Fig. 5.
On se figure généralement qu’avec un microscope on ne doit faire d’observations qu’à un grossissement relativement élevé; c’est une erreur. Il est aisé de dessiner à 20 et même à 10 diamètres. Si, par exemple (toujours avec notre microscope), nous prenons l’objectif 0 et l’oculaire 1, nous obtiendrons une amplification de 27 diamètres, mais si nous prenons la précaution de dédoubler notre objectif 0, c’est-à-dire de dévisser la lentille inférieure, nous diminuerons la puissance de grossissement et nous aurons 10 diamètres exactement: mais alors, au lieu de placer l’objet à observer sur la platine du microscope, où nous ne verrions rien, il nous faudra le disposer sur la table où repose le microscope entre les branches du pied, ou encore sur les branches elles-mêmes, en le plaçant sur une carte ou un papier fort.
Nous pourrons de la sorte faire une très bonne observation de notre objet, et en prendre un dessin d’une exactitude mathématique, ce qu’il serait impossible de faire autrement.
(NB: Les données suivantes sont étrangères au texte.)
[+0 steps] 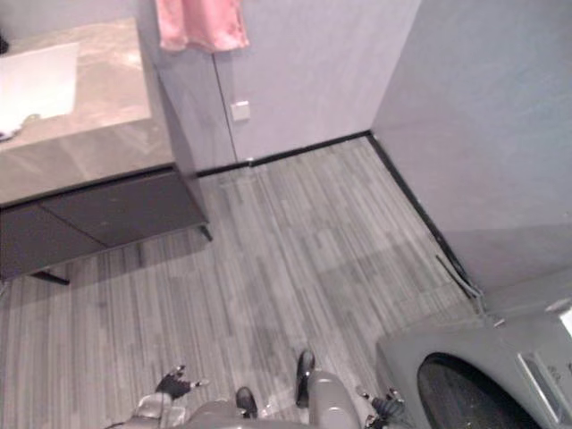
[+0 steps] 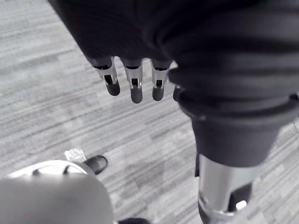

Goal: Organize washtable

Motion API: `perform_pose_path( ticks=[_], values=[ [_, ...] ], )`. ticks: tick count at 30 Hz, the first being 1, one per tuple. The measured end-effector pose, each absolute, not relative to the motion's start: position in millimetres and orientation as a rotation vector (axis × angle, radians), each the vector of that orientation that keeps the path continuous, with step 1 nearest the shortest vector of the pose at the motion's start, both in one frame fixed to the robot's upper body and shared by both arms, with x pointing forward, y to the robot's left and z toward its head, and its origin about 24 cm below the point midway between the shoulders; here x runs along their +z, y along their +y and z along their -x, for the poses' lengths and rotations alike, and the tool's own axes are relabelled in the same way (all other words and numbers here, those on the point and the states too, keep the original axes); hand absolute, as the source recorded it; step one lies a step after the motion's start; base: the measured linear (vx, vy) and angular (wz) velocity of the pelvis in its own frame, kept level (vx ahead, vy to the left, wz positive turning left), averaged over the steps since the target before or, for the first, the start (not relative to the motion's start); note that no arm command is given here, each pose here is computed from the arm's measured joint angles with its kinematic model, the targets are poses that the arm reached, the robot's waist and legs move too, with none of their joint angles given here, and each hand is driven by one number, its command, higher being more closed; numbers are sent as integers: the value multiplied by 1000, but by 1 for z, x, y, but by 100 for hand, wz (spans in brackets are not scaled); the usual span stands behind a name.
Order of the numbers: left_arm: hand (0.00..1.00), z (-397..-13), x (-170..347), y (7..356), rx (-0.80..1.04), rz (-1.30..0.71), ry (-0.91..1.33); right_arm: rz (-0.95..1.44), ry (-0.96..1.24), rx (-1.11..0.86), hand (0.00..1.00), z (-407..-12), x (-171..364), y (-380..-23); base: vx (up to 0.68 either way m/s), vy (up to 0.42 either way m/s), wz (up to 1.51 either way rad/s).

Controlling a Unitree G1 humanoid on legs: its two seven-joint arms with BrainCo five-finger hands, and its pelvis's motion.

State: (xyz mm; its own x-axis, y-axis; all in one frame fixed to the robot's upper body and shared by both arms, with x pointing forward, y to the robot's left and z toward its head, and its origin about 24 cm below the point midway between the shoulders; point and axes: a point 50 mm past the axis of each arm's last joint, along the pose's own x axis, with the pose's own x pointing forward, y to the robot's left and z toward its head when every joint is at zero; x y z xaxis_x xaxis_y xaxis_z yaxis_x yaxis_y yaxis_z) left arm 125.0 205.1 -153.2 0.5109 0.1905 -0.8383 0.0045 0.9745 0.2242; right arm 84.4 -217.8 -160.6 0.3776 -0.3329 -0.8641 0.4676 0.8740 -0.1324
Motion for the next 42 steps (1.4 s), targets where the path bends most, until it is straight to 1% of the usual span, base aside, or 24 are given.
perform_pose_path(
  ticks=[4,8,11,15,18,21,26,29,32,35,36,39,42],
  values=[
    [0,-130,-153,186,93,-154,999,-139,1054,-510,0,-89,-159,-218,508,-259,3],
    [0,-137,-149,186,159,-85,957,-139,1037,-513,0,-92,-158,-219,363,-134,3],
    [0,-148,-143,181,175,-49,901,-143,978,-505,0,-105,-152,-217,264,42,-18],
    [0,-154,-140,172,169,-20,869,-153,940,-495,0,-117,-149,-213,214,182,-6],
    [0,-149,-144,167,167,-4,890,-157,963,-492,0,-112,-152,-210,275,313,-28],
    [0,-147,-144,174,180,-15,897,-158,1013,-475,0,-102,-157,-201,367,260,-20],
    [0,-142,-148,174,173,-24,930,-129,1019,-449,0,-102,-157,-200,484,246,-8],
    [0,-146,-148,167,136,-33,937,-111,979,-448,0,-113,-153,-206,384,63,27],
    [0,-146,-149,163,94,-61,940,-85,965,-452,0,-116,-151,-215,511,-80,58],
    [0,-136,-152,167,94,-75,969,-52,1012,-448,0,-101,-154,-221,496,-174,65],
    [0,-135,-153,166,96,-71,971,-44,1011,-453,0,-102,-154,-225,519,-221,25],
    [0,-134,-154,161,125,-20,977,-39,982,-449,0,-112,-150,-227,456,-209,0],
    [0,-141,-149,161,179,40,935,-41,984,-427,0,-113,-151,-219,351,-169,-6]
  ],
)
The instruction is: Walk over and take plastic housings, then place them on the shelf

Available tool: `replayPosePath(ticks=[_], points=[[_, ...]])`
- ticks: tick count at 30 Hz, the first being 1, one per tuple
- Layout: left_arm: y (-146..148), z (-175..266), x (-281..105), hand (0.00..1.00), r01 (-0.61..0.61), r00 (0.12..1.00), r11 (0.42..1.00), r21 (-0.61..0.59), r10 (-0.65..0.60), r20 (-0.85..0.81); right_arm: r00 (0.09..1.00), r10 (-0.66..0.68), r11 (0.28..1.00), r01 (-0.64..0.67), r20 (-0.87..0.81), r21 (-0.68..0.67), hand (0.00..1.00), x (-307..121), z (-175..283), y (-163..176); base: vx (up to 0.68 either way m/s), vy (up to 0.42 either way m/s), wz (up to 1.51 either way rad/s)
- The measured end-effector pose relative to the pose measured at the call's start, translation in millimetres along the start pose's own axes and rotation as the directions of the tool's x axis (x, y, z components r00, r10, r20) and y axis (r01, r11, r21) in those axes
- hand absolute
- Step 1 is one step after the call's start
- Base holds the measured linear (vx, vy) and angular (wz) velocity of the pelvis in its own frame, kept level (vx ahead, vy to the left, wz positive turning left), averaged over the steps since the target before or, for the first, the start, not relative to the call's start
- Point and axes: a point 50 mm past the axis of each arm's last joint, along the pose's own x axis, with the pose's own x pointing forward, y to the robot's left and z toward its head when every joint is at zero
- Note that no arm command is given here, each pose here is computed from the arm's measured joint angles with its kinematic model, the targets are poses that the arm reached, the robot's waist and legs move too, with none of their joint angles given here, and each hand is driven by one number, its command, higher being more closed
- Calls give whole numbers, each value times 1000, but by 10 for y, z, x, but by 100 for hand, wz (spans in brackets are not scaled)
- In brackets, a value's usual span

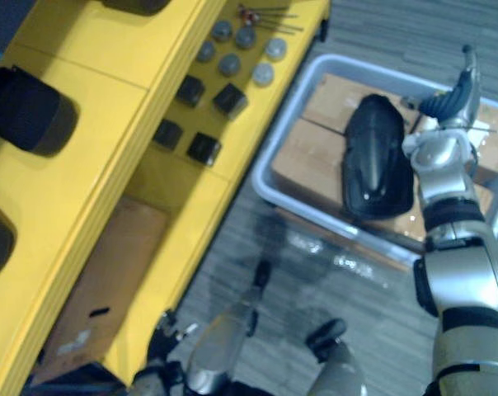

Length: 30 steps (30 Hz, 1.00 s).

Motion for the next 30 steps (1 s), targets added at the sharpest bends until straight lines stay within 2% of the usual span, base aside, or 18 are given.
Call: replayPosePath(ticks=[8, 24, 30], points=[[7, -21, -13, 0, -8, 1000, 1000, -2, 8, 9, 979, 27, 999, -21, -200, 32, 0, -117, -360, 32, -25, -24, -8], [-82, -104, -46, 0, -15, 1000, 1000, -12, 14, -23, 930, 156, 986, -166, -332, -1, 0, -185, -642, 39, -26, -23, 2], [-131, -93, -32, 0, 3, 1000, 1000, -3, -3, -20, 928, 168, 974, -209, -333, -92, 0, -134, -653, -73, -71, -17, 5]])
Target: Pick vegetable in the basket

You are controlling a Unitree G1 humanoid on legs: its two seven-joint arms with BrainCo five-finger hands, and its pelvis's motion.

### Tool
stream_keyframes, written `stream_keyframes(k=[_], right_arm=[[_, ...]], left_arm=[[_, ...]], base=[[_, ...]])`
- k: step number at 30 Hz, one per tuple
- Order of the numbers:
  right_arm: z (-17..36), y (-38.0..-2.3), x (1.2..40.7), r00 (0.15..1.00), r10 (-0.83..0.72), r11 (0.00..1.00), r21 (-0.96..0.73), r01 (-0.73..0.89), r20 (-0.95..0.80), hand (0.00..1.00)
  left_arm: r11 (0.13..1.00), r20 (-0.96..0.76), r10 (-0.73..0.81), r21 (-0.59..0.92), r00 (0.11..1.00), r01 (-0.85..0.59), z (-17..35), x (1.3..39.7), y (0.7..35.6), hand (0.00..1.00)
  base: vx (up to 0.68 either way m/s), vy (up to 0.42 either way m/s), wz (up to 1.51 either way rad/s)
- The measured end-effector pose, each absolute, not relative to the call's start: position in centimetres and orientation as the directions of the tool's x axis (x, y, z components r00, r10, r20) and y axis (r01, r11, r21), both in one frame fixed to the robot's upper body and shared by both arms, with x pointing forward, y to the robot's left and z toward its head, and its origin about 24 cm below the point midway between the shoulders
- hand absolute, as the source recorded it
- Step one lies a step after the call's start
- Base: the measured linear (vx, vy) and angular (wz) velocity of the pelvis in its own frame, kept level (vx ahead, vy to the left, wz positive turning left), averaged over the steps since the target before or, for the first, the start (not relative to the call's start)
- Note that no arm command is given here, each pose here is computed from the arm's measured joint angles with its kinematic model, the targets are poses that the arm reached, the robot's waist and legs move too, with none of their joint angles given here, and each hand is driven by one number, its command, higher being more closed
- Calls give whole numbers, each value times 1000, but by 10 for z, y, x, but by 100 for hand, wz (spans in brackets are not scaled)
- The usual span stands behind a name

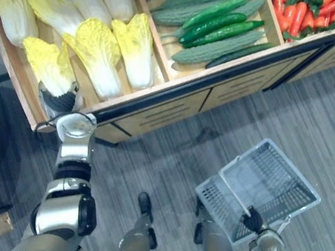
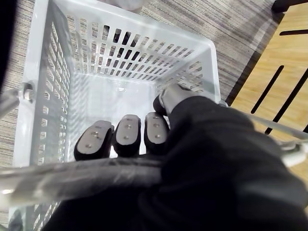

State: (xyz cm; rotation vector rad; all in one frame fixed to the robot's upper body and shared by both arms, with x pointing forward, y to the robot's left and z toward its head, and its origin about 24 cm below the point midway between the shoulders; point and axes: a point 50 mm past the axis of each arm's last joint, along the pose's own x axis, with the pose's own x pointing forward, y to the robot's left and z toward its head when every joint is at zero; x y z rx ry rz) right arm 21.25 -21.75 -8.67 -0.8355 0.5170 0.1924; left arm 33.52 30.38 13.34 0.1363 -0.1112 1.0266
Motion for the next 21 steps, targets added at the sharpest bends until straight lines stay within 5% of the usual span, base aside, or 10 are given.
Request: stream_keyframes(k=[5,14,18,21], right_arm=[[-91,-215,207,853,-27,642,-663,-384,-521,100],[-104,-221,182,813,-59,648,-642,-410,-579,100],[-106,-222,175,803,-62,650,-634,-418,-592,100],[-96,-223,182,828,-37,639,-651,-411,-559,100]], left_arm=[[400,120,916,-192,383,-896,117,300,272,100],[310,195,946,-314,259,-897,138,273,273,100],[382,345,895,-268,282,-885,150,264,257,100],[538,477,759,-79,442,-839,143,259,234,100]], base=[[0,0,0],[-2,-1,10],[11,4,-1],[12,7,-34]])
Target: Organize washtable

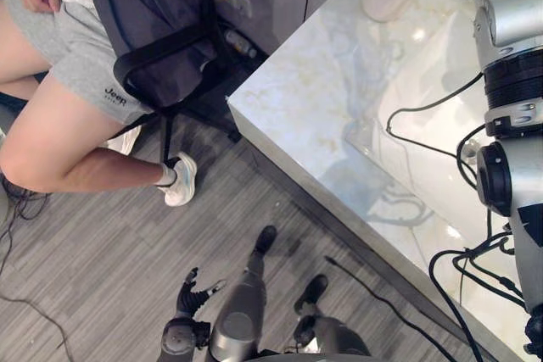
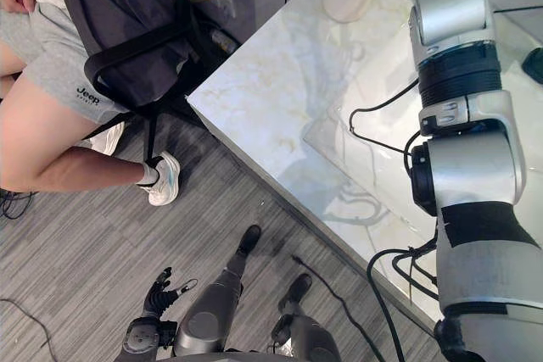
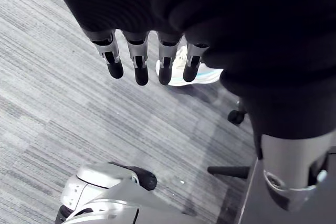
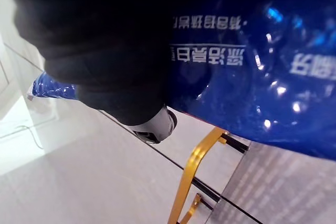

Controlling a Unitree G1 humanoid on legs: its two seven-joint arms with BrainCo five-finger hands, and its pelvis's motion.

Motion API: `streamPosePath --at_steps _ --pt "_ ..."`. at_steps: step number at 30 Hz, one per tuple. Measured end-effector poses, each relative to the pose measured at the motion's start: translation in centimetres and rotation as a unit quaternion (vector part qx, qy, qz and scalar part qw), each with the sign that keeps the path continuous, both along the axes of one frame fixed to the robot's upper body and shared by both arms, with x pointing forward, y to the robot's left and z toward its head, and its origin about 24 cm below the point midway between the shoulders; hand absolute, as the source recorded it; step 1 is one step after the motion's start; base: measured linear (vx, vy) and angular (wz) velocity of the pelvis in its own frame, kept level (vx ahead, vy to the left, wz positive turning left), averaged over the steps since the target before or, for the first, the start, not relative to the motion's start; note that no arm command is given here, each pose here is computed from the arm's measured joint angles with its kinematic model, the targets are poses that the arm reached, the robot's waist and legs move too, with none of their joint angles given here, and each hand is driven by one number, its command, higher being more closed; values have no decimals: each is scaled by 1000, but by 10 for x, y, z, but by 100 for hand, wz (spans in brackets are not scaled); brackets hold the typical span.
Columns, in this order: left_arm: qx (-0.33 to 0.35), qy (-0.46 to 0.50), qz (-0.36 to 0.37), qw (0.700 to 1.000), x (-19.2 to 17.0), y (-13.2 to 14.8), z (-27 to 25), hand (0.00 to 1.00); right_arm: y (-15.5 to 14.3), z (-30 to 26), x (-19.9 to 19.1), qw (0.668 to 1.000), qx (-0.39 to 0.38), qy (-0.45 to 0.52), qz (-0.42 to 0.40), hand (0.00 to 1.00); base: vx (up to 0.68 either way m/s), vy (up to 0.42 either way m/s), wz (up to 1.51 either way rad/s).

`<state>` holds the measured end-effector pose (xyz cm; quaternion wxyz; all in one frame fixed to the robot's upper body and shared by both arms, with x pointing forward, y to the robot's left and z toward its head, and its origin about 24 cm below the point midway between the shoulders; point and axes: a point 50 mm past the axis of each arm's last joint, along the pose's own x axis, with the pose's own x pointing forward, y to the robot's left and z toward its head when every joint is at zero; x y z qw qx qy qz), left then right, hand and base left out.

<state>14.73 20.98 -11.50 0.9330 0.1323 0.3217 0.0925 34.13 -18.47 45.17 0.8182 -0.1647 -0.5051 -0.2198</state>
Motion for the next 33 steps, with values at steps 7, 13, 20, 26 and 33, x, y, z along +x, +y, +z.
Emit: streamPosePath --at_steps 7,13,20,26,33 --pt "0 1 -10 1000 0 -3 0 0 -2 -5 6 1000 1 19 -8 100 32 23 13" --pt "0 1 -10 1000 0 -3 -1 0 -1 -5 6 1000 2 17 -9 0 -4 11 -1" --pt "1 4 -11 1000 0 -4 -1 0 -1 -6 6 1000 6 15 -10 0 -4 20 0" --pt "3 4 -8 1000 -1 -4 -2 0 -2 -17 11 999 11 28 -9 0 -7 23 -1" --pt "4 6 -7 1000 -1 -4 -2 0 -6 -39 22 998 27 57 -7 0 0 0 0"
Voulons-nous maintenant grossir une partie de notre objet à 20 diamètres, rien de plus simple, il nous suffira de remplacer l’oculaire no 1 par celui no 3 et nous aurons un grossissement de 20 diamètres.
Fig. 6.
Dans ces deux cas, bien entendu, l’objet est éclairé par la lumière directe et non par transparence. Pour bien apercevoir l’objet à dessiner, il est nécessaire d’enlever le diaphragme, sans quoi on ne verrait qu’une très petite partie de l’objet à examiner.
Tout ce que nous venons de dire, peut s’appliquer non seulement aux Champignons, mais aussi aux mousses, lichens, algues et même aux phanérogames.